**SUPPLIED DATA:**
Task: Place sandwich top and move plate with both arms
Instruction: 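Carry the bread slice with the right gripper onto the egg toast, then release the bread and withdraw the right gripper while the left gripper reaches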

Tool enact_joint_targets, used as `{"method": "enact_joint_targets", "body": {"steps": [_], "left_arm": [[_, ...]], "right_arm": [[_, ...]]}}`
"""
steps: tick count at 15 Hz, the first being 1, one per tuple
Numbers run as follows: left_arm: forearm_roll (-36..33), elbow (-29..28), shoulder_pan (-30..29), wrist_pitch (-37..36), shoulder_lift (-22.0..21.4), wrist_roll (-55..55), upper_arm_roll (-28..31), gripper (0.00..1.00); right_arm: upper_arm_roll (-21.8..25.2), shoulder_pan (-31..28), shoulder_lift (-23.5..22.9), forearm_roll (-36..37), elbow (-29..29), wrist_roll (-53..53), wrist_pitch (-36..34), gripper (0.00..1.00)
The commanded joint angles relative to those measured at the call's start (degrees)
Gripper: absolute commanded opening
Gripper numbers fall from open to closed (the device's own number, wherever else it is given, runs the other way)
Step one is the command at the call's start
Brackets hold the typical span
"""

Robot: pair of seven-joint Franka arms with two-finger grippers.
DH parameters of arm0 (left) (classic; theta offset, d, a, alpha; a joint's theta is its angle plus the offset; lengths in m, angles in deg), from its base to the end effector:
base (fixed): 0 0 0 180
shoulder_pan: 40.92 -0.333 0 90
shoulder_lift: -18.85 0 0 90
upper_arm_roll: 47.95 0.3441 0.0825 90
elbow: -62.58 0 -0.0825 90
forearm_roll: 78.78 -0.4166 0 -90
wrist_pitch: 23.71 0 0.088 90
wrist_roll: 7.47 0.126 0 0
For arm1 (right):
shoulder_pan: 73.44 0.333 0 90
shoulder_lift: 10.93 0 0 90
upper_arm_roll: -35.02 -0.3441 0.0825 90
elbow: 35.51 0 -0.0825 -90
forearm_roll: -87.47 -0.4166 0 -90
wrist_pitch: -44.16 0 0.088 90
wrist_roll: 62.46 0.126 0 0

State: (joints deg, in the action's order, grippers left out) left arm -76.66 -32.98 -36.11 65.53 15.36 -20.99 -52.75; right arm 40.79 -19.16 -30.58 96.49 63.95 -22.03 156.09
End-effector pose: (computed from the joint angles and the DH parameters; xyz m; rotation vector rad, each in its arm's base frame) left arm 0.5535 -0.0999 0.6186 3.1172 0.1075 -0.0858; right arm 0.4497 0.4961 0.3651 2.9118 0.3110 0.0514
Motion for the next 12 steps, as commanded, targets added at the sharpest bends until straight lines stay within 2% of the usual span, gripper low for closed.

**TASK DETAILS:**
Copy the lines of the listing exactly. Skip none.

**EXERCISE OUTPUT:**
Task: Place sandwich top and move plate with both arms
Instruction: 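Carry the bread slice with the right gripper onto the egg toast, then release the bread and withdraw the right gripper while the left gripper reaches
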
Tool enact_joint_targets, used as `{"method": "enact_joint_targets", "body": {"steps": [_], "left_arm": [[_, ...]], "right_arm": [[_, ...]]}}`
"""
steps: tick count at 15 Hz, the first being 1, one per tuple
Numbers run as follows: left_arm: forearm_roll (-36..33), elbow (-29..28), shoulder_pan (-30..29), wrist_pitch (-37..36), shoulder_lift (-22.0..21.4), wrist_roll (-55..55), upper_arm_roll (-28..31), gripper (0.00..1.00); right_arm: upper_arm_roll (-21.8..25.2), shoulder_pan (-31..28), shoulder_lift (-23.5..22.9), forearm_roll (-36..37), elbow (-29..29), wrist_roll (-53..53), wrist_pitch (-36..34), gripper (0.00..1.00)
The commanded joint angles relative to those measured at the call's start (degrees)
Gripper: absolute commanded opening
Gripper numbers fall from open to closed (the device's own number, wherever else it is given, runs the other way)
Step one is the command at the call's start
Brackets hold the typical span
"""

Robot: pair of seven-joint Franka arms with two-finger grippers.
DH parameters of arm0 (left) (classic; theta offset, d, a, alpha; a joint's theta is its angle plus the offset; lengths in m, angles in deg), from its base to the end effector:
base (fixed): 0 0 0 180
shoulder_pan: 40.92 -0.333 0 90
shoulder_lift: -18.85 0 0 90
upper_arm_roll: 47.95 0.3441 0.0825 90
elbow: -62.58 0 -0.0825 90
forearm_roll: 78.78 -0.4166 0 -90
wrist_pitch: 23.71 0 0.088 90
wrist_roll: 7.47 0.126 0 0
For arm1 (right):
shoulder_pan: 73.44 0.333 0 90
shoulder_lift: 10.93 0 0 90
upper_arm_roll: -35.02 -0.3441 0.0825 90
elbow: 35.51 0 -0.0825 -90
forearm_roll: -87.47 -0.4166 0 -90
wrist_pitch: -44.16 0 0.088 90
wrist_roll: 62.46 0.126 0 0

State: (joints deg, in the action's order, grippers left out) left arm -76.66 -32.98 -36.11 65.53 15.36 -20.99 -52.75; right arm 40.79 -19.16 -30.58 96.49 63.95 -22.03 156.09
End-effector pose: (computed from the joint angles and the DH parameters; xyz m; rotation vector rad, each in its arm's base frame) left arm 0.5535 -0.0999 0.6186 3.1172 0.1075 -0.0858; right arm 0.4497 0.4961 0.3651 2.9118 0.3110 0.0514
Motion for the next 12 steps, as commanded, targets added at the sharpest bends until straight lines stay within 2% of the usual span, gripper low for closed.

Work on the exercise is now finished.